Loving too much?
Wednesday, May 15, 2013
It's been a while since I last posted an entry- life has been manically busy but good
My youngest daughter who beat cancer moved back from Ireland to be closer to us so I now have my two gorgeous daughters and 4 beautiful grandchildren less than an hour away. I'm a very happy mum/nanny!
My husband realised that the grass is not greener on the other side, I not so tactfully pointed out that the grass looked greener but he landed in a field of cow dung! He accepts this and he also accepts that the gate to my field is no longer open! We remain the best of friends despite what he did to me. He's a good man- just likes his cake and eat it
My mother had her mastectomy and has been given the all clear, a huge relief. I told her she had to fight the cancer as I was too young to be an orphan! She didn't want any surgery or medical intervention. She's hoping to move up with me this year (a challenge for us both!)
My working life is good and I started my own company last August- business is booming!
My eldest granddaughter, aged 10 going on 40, said to me on Saturday 'nanny you love too much' I asked her what she meant, she said that I love too many people and give out so much love that I don't save any for me. I explained to her that I don't think I love too much but I do love them immensely. I also explained to her that the family being happy is what makes me happy and that when they hug me and tell me they love me this is my 'reward' for loving them.

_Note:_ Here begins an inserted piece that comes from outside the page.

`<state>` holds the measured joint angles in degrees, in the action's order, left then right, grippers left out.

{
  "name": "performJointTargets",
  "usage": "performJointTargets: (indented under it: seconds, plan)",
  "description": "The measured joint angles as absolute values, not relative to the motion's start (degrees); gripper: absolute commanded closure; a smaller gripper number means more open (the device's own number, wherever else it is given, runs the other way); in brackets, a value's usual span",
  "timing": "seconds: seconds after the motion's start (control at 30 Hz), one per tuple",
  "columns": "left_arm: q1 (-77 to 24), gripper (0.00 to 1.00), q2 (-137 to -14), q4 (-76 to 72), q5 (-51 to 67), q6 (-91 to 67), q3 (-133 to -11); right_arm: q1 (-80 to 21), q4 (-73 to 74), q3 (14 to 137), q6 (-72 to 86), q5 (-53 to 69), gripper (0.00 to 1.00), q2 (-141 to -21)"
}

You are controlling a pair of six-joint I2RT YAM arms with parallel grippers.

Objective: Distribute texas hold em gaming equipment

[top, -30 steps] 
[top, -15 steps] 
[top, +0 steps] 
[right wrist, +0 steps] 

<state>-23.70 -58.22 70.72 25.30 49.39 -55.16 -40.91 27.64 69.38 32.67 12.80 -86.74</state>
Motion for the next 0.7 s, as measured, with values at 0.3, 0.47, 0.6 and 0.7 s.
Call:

She's a bright child with amazing insight. She wants to follow the path but we want to wait until she is old enough to truly understand what that means, she does celebrate the sabbats with me which I wont stop her doing, she loves life and follows the 'harm none' rule.
My 11 year old Grandson has decided it's not 'cool' to hug his mum in public anymore but he hugged me and told me he loves me in front of his friends, I cried when I walked away.
My 2 little ones are aged 3 & 2 and are a constant joy but such a handful. They take a lot of looking after but every second I spend with them is so worth it.
As a family we never go to bed on an argument, never leave things unsaid and we always tell each other we love them, even the little ones. We know how precious life is so we make every second count.
I couldn't be happier in my life, I have everything I could ever want. I'm so very proud of my family, they have been through so much and are still all well balanced (almost normal!).
I haven't focused much on my exercise and eating healthily in recent months and put back some of the weight, this is the only part of my life I can't seem to truly get to grips with but it doesn't stop me trying, I lost a lot of weight, stayed the same for a couple of years then gained nearly a stone! I know it'll come off but will take time. What's more important is that I don't pass my weight gain stresses onto my family, I don't want the children having to worry about weight. They eat sensibly, they exercise and their mothers are the best they could wish for.
The point of my blog? Is it possible to love too much?